Newsletter - Stable Times
The quarterly publication of the Stable Value Investment Association
Third Quarter 2007 Volume 11 Issue 3

Opportunity - It Doesn't Always Come Knocking


By Robert Whiteford, Bank of America

"Opportunity is missed by most people because it comes dressed in overalls and looks like work."
                                                                                 Thomas Edison

This month one of our articles in entitled "Commingled Funds Fuel Growth in Stable Value". I'm pleased to see that the Editorial Board is highlighting opportunities for future growth. There really are new opportunities for stable value, but they cannot be developed without some hard work. I challenge the members of this organization to take a closer look at the accounting rules that govern stable value. I think that the regulations may accommodate applications that were passed over previously or that in some cases are actually being incorporated by only a few stable value funds already. I am stating the obvious when I say that nobody likes to risk their own time and resources so that their competitors can benefit at no cost to themselves. That is why it is not surprising to find that when a new application is uncovered, it often takes some time before it becomes widely known.

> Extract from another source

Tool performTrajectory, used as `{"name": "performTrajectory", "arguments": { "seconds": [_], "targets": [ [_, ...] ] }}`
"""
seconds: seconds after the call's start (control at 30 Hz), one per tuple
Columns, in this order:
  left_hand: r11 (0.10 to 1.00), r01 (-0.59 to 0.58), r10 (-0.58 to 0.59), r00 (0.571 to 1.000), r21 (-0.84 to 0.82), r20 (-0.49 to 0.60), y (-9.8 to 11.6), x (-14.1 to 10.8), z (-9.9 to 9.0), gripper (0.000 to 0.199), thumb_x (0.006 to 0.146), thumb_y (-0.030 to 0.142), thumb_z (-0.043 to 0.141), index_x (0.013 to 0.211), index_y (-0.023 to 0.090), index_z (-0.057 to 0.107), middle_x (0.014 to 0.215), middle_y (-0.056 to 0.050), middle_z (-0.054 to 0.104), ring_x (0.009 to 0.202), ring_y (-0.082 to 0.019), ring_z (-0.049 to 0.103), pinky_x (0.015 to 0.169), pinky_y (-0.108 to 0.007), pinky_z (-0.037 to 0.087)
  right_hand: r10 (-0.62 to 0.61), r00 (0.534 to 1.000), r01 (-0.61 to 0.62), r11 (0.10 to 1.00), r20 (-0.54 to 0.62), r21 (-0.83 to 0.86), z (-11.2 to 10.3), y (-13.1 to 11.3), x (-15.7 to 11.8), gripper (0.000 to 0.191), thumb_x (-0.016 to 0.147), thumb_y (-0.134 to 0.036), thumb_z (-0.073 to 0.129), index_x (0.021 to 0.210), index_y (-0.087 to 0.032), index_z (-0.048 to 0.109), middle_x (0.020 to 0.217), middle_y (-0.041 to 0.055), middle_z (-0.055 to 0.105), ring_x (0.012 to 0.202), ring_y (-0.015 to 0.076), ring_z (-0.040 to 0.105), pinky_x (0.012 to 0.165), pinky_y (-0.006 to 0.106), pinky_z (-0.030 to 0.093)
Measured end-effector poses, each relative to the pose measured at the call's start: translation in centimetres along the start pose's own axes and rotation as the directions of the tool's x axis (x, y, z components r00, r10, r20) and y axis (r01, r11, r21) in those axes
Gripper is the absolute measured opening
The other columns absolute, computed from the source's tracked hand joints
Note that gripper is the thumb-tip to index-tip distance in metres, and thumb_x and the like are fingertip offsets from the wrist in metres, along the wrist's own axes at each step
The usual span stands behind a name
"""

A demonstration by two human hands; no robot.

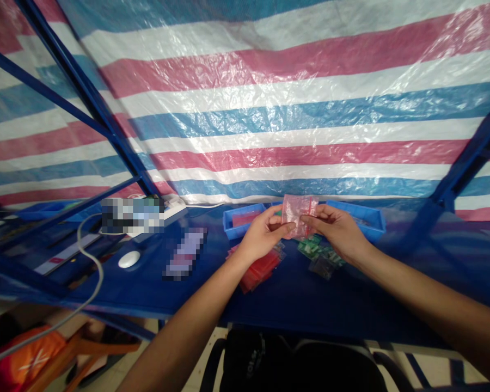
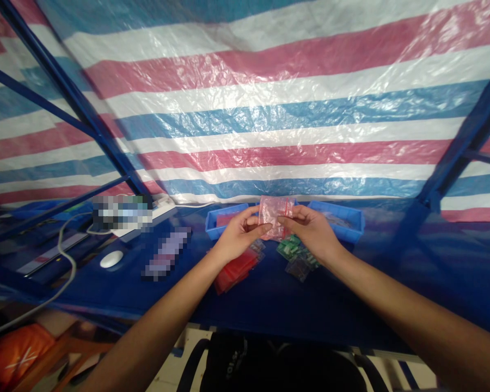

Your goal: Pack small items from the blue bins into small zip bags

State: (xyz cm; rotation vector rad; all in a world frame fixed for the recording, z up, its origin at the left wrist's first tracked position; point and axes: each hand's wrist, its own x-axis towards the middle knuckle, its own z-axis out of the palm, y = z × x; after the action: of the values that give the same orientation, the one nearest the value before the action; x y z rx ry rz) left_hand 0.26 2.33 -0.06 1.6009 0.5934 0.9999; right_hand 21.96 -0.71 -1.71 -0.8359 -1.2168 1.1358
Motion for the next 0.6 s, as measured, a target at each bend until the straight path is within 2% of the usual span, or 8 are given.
{"name": "performTrajectory", "arguments": {
  "seconds": [0.13,0.27,0.47,0.6],
  "targets": [
    [0.999,0.0,0.0,1.0,0.043,0.0,-0.1,-0.1,-0.12,0.073,0.086,0.045,0.086,0.147,0.018,0.057,0.102,-0.007,0.081,0.085,-0.021,0.076,0.082,-0.03,0.057,0.004,0.999,-0.005,1.0,0.037,0.023,0.06,-0.02,0.06,0.038,0.075,-0.041,0.096,0.105,-0.027,0.078,0.115,0.0034,0.083,0.104,0.0269,0.078,0.096,0.04,0.061],
    [0.998,0.012,-0.013,1.0,0.054,0.017,-0.18,-0.23,-0.26,0.078,0.088,0.049,0.083,0.154,0.021,0.052,0.107,-0.008,0.081,0.086,-0.021,0.076,0.081,-0.03,0.056,0.009,0.998,-0.009,1.0,0.062,0.003,0.23,-0.21,0.01,0.04,0.074,-0.037,0.097,0.108,-0.027,0.079,0.117,0.0037,0.083,0.107,0.0281,0.077,0.101,0.042,0.06],
    [1.0,0.024,-0.024,1.0,0.012,0.0,0.18,-0.34,-0.08,0.081,0.087,0.045,0.085,0.156,0.021,0.049,0.108,-0.009,0.081,0.087,-0.021,0.077,0.082,-0.031,0.058,0.0,1.0,-0.001,1.0,0.029,0.006,0.11,0.12,0.08,0.041,0.075,-0.036,0.097,0.111,-0.027,0.079,0.119,0.005,0.083,0.111,0.0297,0.076,0.103,0.044,0.059],
    [1.0,0.009,-0.009,1.0,-0.023,0.015,0.55,-0.39,0.29,0.082,0.084,0.041,0.088,0.154,0.022,0.051,0.109,-0.01,0.082,0.093,-0.025,0.079,0.087,-0.036,0.061,-0.003,1.0,0.003,1.0,0.027,-0.001,0.27,-0.26,-0.02,0.043,0.075,-0.04,0.096,0.112,-0.027,0.078,0.117,0.0052,0.083,0.114,0.0305,0.076,0.103,0.045,0.059]
  ]
}}
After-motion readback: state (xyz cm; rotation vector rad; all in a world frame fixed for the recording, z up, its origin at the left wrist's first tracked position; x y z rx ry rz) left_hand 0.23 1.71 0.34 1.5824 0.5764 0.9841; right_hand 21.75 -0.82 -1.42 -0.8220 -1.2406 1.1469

You may also find that there are new fields that offer fresh opportunities within traditional defined contribution plans, and possibly in other benefit plans. Stable value's risk-reducing features do not always have to be limited to pension savers.

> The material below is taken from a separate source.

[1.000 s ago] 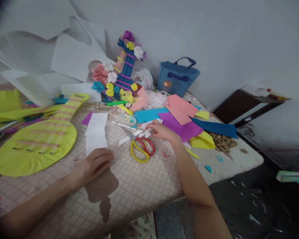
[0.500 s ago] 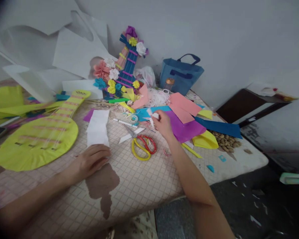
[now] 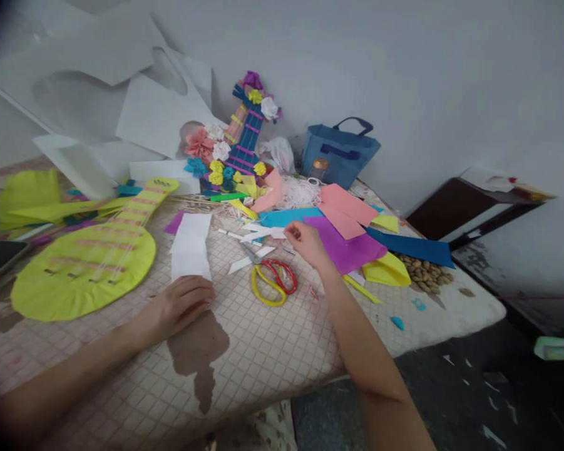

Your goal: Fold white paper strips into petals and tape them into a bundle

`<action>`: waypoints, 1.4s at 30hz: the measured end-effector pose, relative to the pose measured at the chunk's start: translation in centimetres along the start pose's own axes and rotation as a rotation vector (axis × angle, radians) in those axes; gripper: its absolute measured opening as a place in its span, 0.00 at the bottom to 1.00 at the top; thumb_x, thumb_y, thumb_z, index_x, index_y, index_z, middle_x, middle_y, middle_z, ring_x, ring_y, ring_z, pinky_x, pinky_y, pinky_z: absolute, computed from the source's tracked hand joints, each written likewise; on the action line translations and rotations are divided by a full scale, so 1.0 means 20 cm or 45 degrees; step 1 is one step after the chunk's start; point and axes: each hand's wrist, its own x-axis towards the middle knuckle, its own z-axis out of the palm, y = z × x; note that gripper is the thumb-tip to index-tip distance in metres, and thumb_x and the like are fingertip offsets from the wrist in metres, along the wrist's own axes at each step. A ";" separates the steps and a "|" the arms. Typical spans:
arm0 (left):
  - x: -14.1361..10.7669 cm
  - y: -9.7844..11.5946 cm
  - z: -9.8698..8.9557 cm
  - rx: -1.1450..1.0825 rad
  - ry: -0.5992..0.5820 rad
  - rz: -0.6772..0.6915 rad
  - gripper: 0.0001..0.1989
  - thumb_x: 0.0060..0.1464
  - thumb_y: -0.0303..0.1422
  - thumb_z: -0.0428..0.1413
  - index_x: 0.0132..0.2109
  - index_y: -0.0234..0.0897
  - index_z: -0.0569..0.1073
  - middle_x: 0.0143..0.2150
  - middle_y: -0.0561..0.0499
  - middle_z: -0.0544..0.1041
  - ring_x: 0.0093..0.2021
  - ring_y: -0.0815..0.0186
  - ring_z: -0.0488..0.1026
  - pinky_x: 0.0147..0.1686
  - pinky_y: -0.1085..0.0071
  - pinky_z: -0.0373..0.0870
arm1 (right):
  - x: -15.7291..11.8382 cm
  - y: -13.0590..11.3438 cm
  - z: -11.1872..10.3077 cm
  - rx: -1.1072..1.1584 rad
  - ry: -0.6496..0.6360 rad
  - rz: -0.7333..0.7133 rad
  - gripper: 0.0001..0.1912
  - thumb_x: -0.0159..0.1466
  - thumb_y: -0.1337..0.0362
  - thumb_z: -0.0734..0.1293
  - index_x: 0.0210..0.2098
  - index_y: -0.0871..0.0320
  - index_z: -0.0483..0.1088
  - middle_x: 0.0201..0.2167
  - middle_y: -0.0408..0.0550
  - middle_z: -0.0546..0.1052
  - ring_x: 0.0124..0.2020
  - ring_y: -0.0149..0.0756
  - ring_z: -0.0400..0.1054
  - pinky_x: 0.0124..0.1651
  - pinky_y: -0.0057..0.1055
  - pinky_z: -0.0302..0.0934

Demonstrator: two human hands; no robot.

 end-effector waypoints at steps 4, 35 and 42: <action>0.00 0.00 0.00 0.008 -0.003 0.016 0.08 0.60 0.27 0.48 0.46 0.36 0.67 0.43 0.46 0.73 0.47 0.63 0.69 0.48 0.63 0.67 | -0.05 0.01 -0.01 0.022 -0.391 -0.099 0.14 0.60 0.53 0.63 0.28 0.57 0.70 0.24 0.43 0.72 0.25 0.32 0.64 0.27 0.27 0.56; -0.01 -0.02 -0.05 0.073 -0.061 -0.204 0.09 0.61 0.29 0.47 0.44 0.36 0.71 0.43 0.47 0.74 0.43 0.63 0.70 0.46 0.63 0.67 | -0.20 -0.15 -0.07 -0.279 -0.537 -0.082 0.10 0.61 0.55 0.63 0.34 0.56 0.65 0.27 0.44 0.74 0.30 0.33 0.66 0.30 0.26 0.52; -0.01 -0.01 -0.02 0.013 -0.093 -0.178 0.08 0.62 0.30 0.47 0.43 0.36 0.70 0.42 0.48 0.73 0.43 0.63 0.69 0.46 0.63 0.66 | -0.35 -0.24 0.12 -0.568 -0.329 -0.010 0.13 0.59 0.63 0.63 0.43 0.56 0.59 0.38 0.47 0.75 0.31 0.35 0.69 0.27 0.27 0.46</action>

I applaud the asset managers who have started to use stable value funds as the fixed income component of asset-mixed funds. They are providing a better investment for plan participants. Of course, this is difficult to achieve when a plan sponsor has chosen an existing asset-mixed fund. But for those trustees who individually select the best fixed income and equity managers themselves, this is an option - and one that adds true value.

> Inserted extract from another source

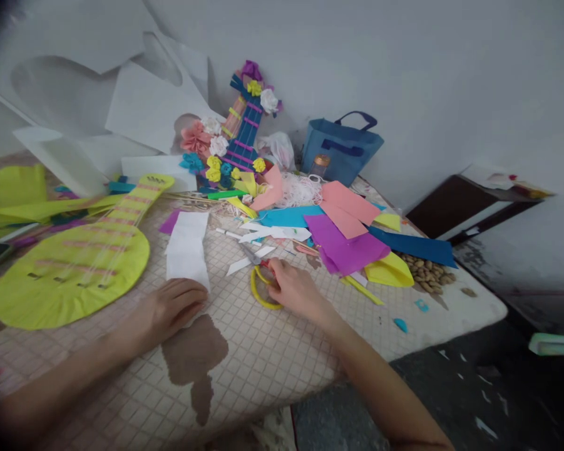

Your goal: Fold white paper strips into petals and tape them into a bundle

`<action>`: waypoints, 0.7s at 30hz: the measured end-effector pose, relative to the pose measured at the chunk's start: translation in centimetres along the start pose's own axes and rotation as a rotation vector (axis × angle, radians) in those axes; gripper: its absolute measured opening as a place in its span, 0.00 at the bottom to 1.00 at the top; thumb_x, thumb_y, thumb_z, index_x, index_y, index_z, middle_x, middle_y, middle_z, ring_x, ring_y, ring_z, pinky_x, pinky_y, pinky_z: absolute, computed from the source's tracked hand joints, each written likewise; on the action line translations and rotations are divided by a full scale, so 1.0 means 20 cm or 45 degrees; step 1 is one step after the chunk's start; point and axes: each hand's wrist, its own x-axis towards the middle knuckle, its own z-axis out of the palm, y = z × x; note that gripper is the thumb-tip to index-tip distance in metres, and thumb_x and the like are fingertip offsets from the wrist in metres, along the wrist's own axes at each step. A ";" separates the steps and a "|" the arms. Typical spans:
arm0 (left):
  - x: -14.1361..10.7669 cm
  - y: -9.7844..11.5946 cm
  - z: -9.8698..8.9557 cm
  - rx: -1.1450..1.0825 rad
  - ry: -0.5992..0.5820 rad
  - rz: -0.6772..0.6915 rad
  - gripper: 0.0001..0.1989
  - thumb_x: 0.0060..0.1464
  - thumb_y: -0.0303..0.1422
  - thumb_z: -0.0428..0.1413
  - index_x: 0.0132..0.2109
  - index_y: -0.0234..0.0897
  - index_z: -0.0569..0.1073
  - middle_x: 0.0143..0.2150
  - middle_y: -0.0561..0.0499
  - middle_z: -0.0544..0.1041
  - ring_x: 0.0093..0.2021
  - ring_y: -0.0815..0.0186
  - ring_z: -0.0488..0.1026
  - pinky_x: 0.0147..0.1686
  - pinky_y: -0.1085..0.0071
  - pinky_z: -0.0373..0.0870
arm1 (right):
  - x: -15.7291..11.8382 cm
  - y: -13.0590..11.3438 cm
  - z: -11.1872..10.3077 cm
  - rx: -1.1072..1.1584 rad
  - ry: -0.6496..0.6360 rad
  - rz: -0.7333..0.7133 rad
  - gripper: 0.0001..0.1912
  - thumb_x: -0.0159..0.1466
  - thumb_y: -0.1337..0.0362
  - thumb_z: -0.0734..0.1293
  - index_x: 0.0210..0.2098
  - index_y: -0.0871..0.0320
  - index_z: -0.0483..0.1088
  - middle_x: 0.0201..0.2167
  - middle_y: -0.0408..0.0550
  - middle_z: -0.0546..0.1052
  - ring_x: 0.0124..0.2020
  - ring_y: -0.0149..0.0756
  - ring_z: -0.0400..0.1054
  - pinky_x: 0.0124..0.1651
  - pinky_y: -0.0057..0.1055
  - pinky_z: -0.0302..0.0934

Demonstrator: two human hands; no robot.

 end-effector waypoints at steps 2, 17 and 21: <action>0.00 0.00 0.00 -0.005 -0.005 0.009 0.08 0.62 0.30 0.47 0.43 0.36 0.70 0.42 0.48 0.73 0.43 0.64 0.69 0.46 0.63 0.66 | 0.02 0.02 0.02 -0.013 0.025 0.012 0.13 0.58 0.64 0.63 0.43 0.56 0.59 0.36 0.45 0.74 0.30 0.35 0.68 0.27 0.27 0.46; 0.02 0.02 -0.01 -0.019 -0.016 0.005 0.08 0.62 0.28 0.46 0.42 0.35 0.71 0.41 0.47 0.74 0.42 0.64 0.70 0.45 0.64 0.67 | 0.23 0.21 -0.06 -0.020 0.014 -0.151 0.09 0.59 0.62 0.64 0.37 0.56 0.61 0.35 0.46 0.72 0.35 0.35 0.67 0.30 0.26 0.51; 0.00 0.02 -0.04 0.052 -0.012 0.063 0.08 0.62 0.28 0.46 0.42 0.35 0.70 0.41 0.47 0.75 0.43 0.64 0.70 0.46 0.63 0.67 | 0.23 0.17 -0.13 0.042 0.073 -0.242 0.09 0.63 0.57 0.63 0.36 0.56 0.62 0.38 0.48 0.70 0.35 0.34 0.66 0.31 0.27 0.54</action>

I am curious to know whether the members of the SVIA have an opinion on Other Post Retirement Benefits (OPEBs) as a candidate for stable value funds. As many of you already know, OPEBs are essentially non-pension retiree benefits, such as medical, dental, life insurance, and disability. Funding for these benefits can take two forms, one of which may qualify for stable value accounting. As with the pension sector, OPEB accounting has evolved rapidly. I am not aware of any overt requirement to fund OPEBs, however, many employers who provide these benefits to their retirees will soon find it necessary to reflect them in their financial statements. Liabilities will be shown on the plan sponsor's balance sheets while expenditures and amortized funding shortfalls will be recorded on their income statements. The pressure from employees, the rating agencies, and the media, to remedy any funding shortfalls will almost certainly rise - and quickly.

I hope that we do take the time and expend the energy to see whether we can help someone by developing this opportunity - or any of several others. Sometimes it just takes some work to open the door to opportunity.